Instructions for the task> Transcribe the data that follows, exactly and in full.

[Start of section]

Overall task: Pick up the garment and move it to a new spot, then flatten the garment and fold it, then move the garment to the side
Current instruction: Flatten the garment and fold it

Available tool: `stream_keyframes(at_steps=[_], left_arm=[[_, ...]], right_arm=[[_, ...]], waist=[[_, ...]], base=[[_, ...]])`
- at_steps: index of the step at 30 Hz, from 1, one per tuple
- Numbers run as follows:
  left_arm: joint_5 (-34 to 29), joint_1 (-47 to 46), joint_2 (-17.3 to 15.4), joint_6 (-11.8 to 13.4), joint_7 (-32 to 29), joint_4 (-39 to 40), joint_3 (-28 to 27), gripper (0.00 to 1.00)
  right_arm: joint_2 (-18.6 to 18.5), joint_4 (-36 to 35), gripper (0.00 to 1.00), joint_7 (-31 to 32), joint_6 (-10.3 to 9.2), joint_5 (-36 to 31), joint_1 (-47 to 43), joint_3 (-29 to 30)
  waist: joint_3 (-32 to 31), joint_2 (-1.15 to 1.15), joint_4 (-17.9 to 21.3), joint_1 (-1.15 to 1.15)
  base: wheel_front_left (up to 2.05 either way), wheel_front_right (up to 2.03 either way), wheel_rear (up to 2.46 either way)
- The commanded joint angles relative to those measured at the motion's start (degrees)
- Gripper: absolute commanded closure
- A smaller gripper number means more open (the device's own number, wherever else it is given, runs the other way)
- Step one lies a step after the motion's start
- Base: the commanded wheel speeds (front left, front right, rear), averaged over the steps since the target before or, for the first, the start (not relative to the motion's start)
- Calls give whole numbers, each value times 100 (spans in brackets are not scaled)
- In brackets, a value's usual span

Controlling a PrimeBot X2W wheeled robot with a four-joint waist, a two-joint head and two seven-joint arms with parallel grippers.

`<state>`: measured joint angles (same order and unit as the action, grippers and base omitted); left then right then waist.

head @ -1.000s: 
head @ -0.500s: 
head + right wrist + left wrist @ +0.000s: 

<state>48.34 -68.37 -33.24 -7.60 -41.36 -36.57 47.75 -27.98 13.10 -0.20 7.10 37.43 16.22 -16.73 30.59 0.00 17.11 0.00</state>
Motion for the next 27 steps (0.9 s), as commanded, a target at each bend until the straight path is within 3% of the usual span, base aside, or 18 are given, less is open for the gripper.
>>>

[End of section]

Answer to the exercise>
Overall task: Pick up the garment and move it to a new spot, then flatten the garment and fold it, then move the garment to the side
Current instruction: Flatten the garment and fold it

Available tool: `stream_keyframes(at_steps=[_], left_arm=[[_, ...]], right_arm=[[_, ...]], waist=[[_, ...]], base=[[_, ...]])`
- at_steps: index of the step at 30 Hz, from 1, one per tuple
- Numbers run as follows:
  left_arm: joint_5 (-34 to 29), joint_1 (-47 to 46), joint_2 (-17.3 to 15.4), joint_6 (-11.8 to 13.4), joint_7 (-32 to 29), joint_4 (-39 to 40), joint_3 (-28 to 27), gripper (0.00 to 1.00)
  right_arm: joint_2 (-18.6 to 18.5), joint_4 (-36 to 35), gripper (0.00 to 1.00), joint_7 (-31 to 32), joint_6 (-10.3 to 9.2), joint_5 (-36 to 31), joint_1 (-47 to 43), joint_3 (-29 to 30)
  waist: joint_3 (-32 to 31), joint_2 (-1.15 to 1.15), joint_4 (-17.9 to 21.3), joint_1 (-1.15 to 1.15)
  base: wheel_front_left (up to 2.05 either way), wheel_front_right (up to 2.03 either way), wheel_rear (up to 2.46 either way)
- The commanded joint angles relative to those measured at the motion's start (degrees)
- Gripper: absolute commanded closure
- A smaller gripper number means more open (the device's own number, wherever else it is given, runs the other way)
- Step one lies a step after the motion's start
- Base: the commanded wheel speeds (front left, front right, rear), averaged over the steps since the target before or, for the first, the start (not relative to the motion's start)
- Calls give whole numbers, each value times 100 (spans in brackets are not scaled)
- In brackets, a value's usual span

Controlling a PrimeBot X2W wheeled robot with a four-joint waist, a two-joint head and two seven-joint arms with parallel grippers.

`<state>`: measured joint angles (same order and unit as the action, grippers and base omitted); left then right then waist.

head @ -1.000s: 
head @ -0.500s: 
head + right wrist + left wrist @ +0.000s: 

<state>48.34 -68.37 -33.24 -7.60 -41.36 -36.57 47.75 -27.98 13.10 -0.20 7.10 37.43 16.22 -16.73 30.59 0.00 17.11 0.00</state>
Motion for the next 27 steps (0.9 s), as commanded, a target at each bend until the straight path is within 3% of the usual span, base aside, or 18 are given, less is open for the gripper.
>>>

The exercise calls for nothing further.